# Pocket translator



## Brigada

Researched a lot of different pocket translators lately and was surprised to see very few for advanced level language. I speak German but would still find a pocket translator useful for new or technical words. Does anyone know of a good pocket translator that isn't geared towards beginners?


----------



## James3214

I thought it is mostly web apps that can be used via your iphone, blackberry,etc now. I tend to use

dict.leo.org - Deutsch-Englisches Wrterbuch

They also have an android app.


----------



## MunichAmi

Not sure what kind of technical words you're looking for, but I like the iPhone app: Collins Pro German-English Translation Dictionary. It costs about $25 but is worth it, because you don't need an Internet or cellular connection.


----------



## billyredbull

Brigada said:


> Researched a lot of different pocket translators lately and was surprised to see very few for advanced level language.

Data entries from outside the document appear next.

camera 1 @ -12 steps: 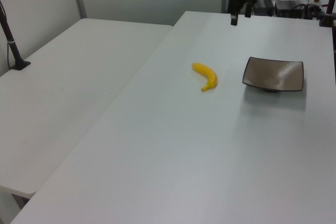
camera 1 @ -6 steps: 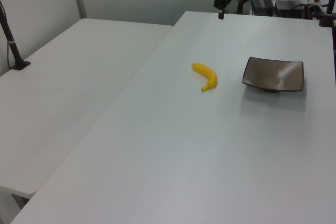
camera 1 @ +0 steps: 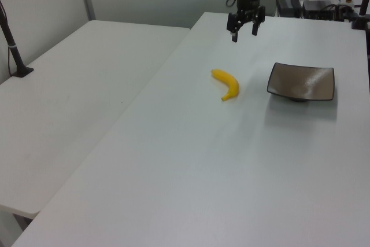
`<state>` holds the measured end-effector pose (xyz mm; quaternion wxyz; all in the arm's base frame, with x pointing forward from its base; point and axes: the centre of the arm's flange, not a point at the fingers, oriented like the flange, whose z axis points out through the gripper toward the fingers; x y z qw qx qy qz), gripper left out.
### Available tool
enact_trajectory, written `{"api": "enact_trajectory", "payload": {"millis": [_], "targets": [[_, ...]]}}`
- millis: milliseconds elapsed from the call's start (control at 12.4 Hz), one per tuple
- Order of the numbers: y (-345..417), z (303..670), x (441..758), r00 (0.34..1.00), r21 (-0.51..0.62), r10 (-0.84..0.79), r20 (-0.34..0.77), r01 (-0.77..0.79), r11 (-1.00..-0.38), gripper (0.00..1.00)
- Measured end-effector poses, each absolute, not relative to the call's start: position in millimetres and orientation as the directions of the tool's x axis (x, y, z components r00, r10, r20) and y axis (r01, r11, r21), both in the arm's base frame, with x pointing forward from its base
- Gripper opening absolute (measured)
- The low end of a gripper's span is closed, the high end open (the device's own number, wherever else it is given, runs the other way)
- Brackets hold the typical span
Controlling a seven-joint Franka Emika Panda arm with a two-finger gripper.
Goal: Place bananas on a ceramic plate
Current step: 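Move the open gripper down over the yellow banana's middle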
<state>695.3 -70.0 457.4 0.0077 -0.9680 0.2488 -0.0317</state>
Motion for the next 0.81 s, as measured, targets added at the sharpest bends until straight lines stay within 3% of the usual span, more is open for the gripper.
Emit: {"api": "enact_trajectory", "payload": {"millis": [809], "targets": [[-51, 354, 721, 0.865, -0.04, -0.5, 0.049, -0.499, -0.866, 1.0]]}}
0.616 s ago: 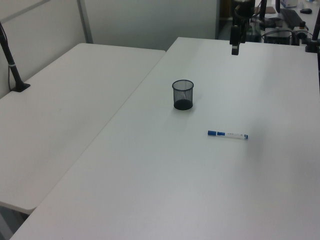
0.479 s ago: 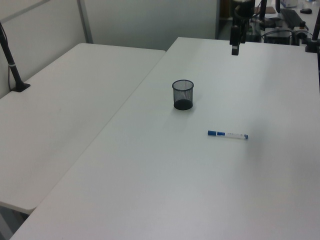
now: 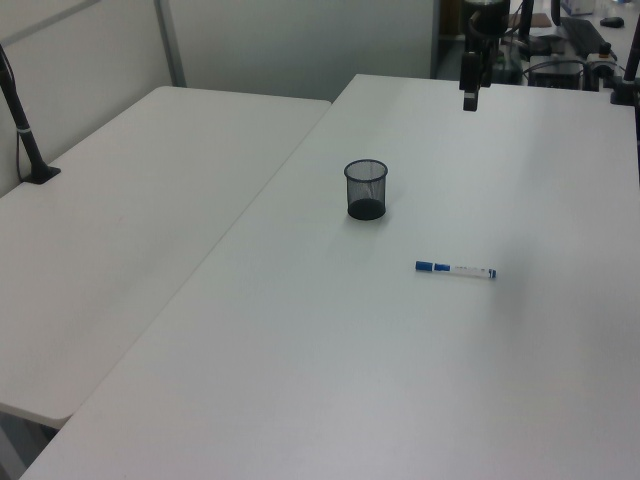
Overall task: Insert the marker
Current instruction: 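Move the gripper down toward the white-and-blue marker on the table, then close the gripper on the marker near its blue cap end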
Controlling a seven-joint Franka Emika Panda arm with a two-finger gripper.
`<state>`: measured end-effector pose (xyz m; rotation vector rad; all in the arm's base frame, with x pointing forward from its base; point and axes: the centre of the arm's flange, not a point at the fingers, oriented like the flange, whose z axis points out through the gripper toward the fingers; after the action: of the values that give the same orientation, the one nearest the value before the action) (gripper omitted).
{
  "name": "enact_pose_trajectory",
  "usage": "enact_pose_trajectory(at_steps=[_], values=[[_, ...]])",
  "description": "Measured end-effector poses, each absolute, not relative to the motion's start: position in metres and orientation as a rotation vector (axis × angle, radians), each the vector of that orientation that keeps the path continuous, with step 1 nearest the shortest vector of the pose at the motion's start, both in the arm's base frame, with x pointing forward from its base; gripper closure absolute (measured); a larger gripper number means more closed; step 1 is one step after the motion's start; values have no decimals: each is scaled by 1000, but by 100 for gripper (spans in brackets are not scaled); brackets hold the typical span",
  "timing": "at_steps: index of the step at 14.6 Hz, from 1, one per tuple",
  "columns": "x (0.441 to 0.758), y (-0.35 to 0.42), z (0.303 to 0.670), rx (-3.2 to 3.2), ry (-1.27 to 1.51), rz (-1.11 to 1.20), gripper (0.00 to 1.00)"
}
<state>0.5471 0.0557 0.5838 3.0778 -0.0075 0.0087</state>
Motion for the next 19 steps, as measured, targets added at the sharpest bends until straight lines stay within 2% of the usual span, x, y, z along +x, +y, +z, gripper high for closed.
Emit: enact_pose_trajectory(at_steps=[4, 7, 16, 19], values=[[550, 56, 569, 3077, 26, -37, 0], [558, 68, 528, 3074, 103, -135, 0], [580, 130, 397, 3071, 280, -206, 0], [590, 138, 362, 3082, 265, -191, 6]])
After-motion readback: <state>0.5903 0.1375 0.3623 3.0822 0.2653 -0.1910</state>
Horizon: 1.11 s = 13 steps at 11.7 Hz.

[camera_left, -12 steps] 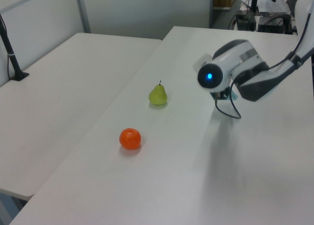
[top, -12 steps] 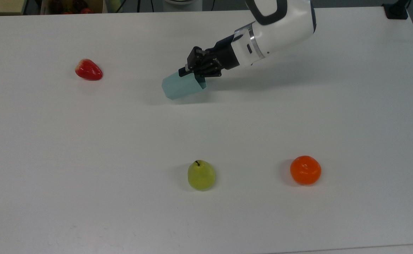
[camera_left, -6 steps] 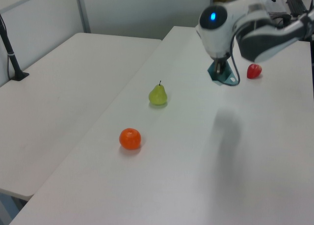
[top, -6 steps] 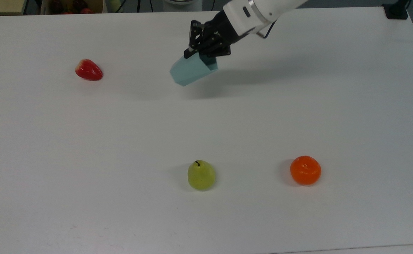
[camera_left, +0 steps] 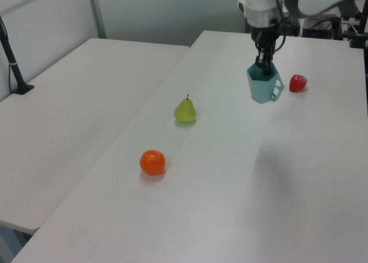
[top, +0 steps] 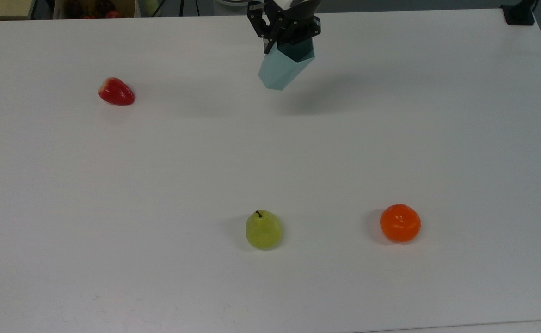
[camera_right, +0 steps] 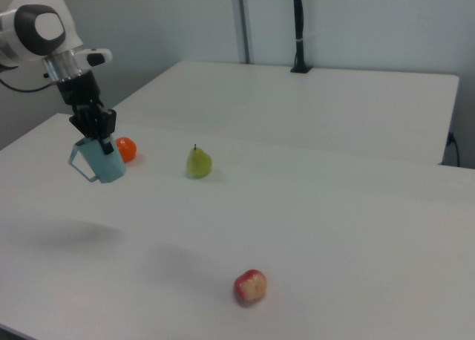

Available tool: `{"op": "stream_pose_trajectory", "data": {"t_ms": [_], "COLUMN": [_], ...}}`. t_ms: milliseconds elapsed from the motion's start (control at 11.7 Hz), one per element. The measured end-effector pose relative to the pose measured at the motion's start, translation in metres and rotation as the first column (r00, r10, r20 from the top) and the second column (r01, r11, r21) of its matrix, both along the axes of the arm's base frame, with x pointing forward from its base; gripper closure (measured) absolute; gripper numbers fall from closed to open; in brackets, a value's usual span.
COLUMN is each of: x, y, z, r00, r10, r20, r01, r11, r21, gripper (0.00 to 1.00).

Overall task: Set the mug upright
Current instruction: 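Lift the mug by its rim and swing it upright, then lower the upright mug onto the table base-first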

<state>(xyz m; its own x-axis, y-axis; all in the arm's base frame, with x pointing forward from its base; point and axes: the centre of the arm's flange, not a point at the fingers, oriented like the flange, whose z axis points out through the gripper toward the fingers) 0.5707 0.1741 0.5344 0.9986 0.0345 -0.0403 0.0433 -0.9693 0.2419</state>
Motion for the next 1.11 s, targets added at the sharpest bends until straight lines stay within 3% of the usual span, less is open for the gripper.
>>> {"op": "stream_pose_trajectory", "data": {"t_ms": [171,342,513,855,1112], "x": [0.008,0.016,0.023,0.045,0.057], "y": [-0.023,-0.043,-0.047,-0.048,-0.048], "z": [0.003,0.0,-0.017,-0.087,-0.123], "r00": [1.0,0.993,0.967,0.884,0.868], "r10": [0.018,0.115,0.255,0.468,0.497], "r20": [-0.024,-0.03,-0.007,-0.005,-0.009], "r01": [-0.014,-0.105,-0.244,-0.447,-0.474], "r11": [0.989,0.965,0.933,0.847,0.832], "r21": [0.147,0.239,0.265,0.287,0.287], "gripper": [0.94,0.94,0.94,0.94,0.94]}}
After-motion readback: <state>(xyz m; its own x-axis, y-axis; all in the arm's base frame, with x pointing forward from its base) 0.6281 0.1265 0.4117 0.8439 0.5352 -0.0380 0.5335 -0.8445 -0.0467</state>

I speak German but would still find a pocket translator useful for new or technical words. Does anyone know of a good pocket translator that isn't geared towards beginners?


Ectaco do a good translator, just google ectaco itravel.


----------



## Brigada

billyredbull said:


> Ectaco do a good translator, just google ectaco itravel.


Thanks for the info. They appear to get horrible reviews online? Do you have one or have you used one? Thanks for the advice.


----------